→ Work instructions:
Everything in the listing below needs restating exactly, apart from the pictures.

# # # # # # #

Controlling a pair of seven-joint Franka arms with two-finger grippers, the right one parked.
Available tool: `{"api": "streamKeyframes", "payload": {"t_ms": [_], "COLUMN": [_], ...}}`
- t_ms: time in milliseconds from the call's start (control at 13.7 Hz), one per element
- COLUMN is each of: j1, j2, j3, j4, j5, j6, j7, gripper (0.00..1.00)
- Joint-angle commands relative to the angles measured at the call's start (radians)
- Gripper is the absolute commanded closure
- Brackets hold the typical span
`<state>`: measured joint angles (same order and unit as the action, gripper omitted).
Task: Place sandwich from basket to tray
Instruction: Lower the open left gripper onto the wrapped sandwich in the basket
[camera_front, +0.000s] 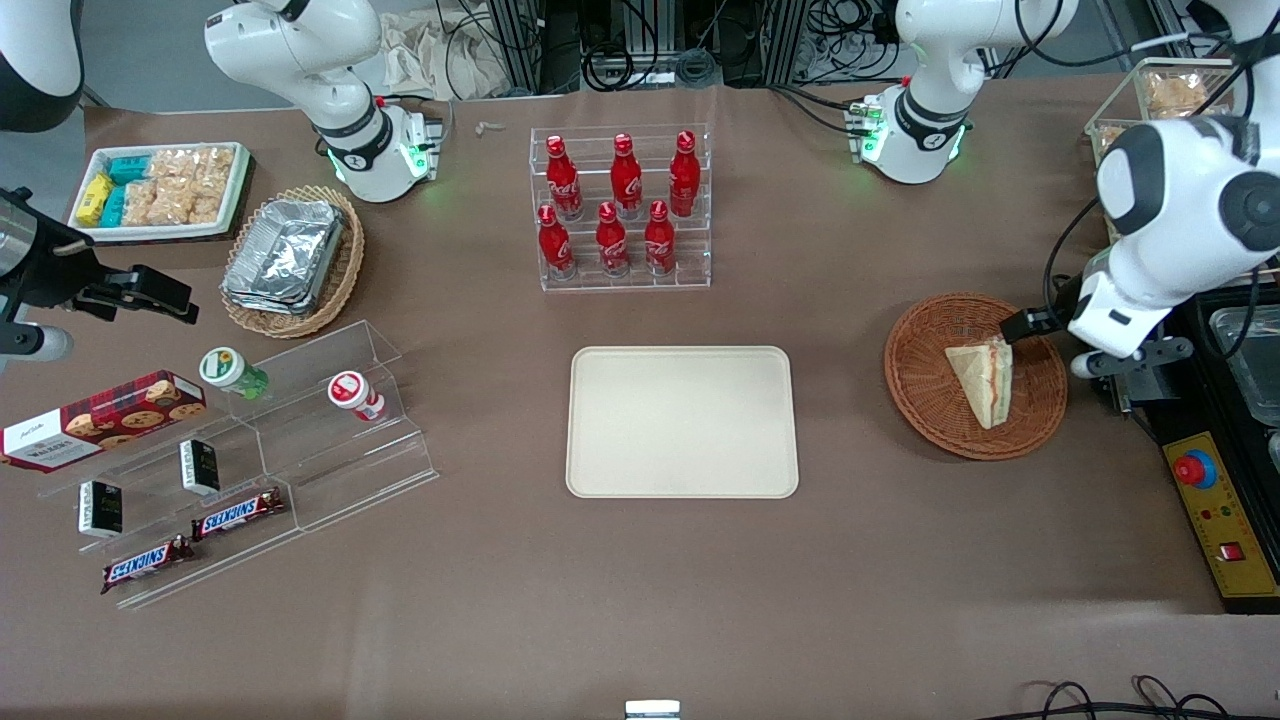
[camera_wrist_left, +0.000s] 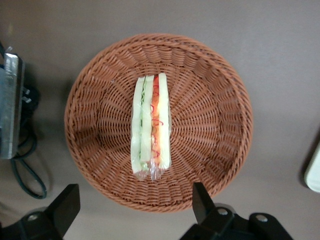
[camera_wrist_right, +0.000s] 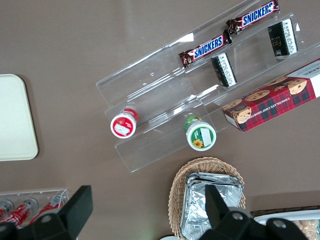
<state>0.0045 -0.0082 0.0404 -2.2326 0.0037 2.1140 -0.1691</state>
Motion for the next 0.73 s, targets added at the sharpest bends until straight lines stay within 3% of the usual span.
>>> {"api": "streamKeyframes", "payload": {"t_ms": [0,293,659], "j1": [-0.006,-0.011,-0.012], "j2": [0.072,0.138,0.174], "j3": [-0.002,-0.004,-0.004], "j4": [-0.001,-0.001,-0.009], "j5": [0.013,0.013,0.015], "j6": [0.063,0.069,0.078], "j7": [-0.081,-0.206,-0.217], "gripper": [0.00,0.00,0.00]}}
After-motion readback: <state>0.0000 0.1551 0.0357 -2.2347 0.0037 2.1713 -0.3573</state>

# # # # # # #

→ Solved problem:
Controlling a pair of seven-joint Franka arms with two-finger grippers, the right one parked.
Available tool: `{"api": "streamKeyframes", "payload": {"t_ms": [_], "COLUMN": [_], ...}}`
- t_ms: time in milliseconds from the call's start (control at 13.7 Hz), one per element
- COLUMN is each of: j1, j2, j3, j4, j5, j6, j7, gripper (0.00..1.00)
- Joint-angle commands relative to the angles measured at the call's start (radians)
- Gripper is the absolute commanded closure
- Brackets hold the typical span
`<state>`: measured joint angles (same order and unit as the action, gripper omitted).
Task: Place sandwich from basket to tray
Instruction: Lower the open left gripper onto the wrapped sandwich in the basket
[camera_front, +0.000s] 
[camera_wrist_left, +0.000s] 
[camera_wrist_right, +0.000s] 
<state>0.0045 -0.0082 0.0404 -2.2326 0.0037 2.1140 -0.1691</state>
Motion for the next 0.73 s, targets added at the sharpest bends until straight lines stay within 3% of the usual span.
>>> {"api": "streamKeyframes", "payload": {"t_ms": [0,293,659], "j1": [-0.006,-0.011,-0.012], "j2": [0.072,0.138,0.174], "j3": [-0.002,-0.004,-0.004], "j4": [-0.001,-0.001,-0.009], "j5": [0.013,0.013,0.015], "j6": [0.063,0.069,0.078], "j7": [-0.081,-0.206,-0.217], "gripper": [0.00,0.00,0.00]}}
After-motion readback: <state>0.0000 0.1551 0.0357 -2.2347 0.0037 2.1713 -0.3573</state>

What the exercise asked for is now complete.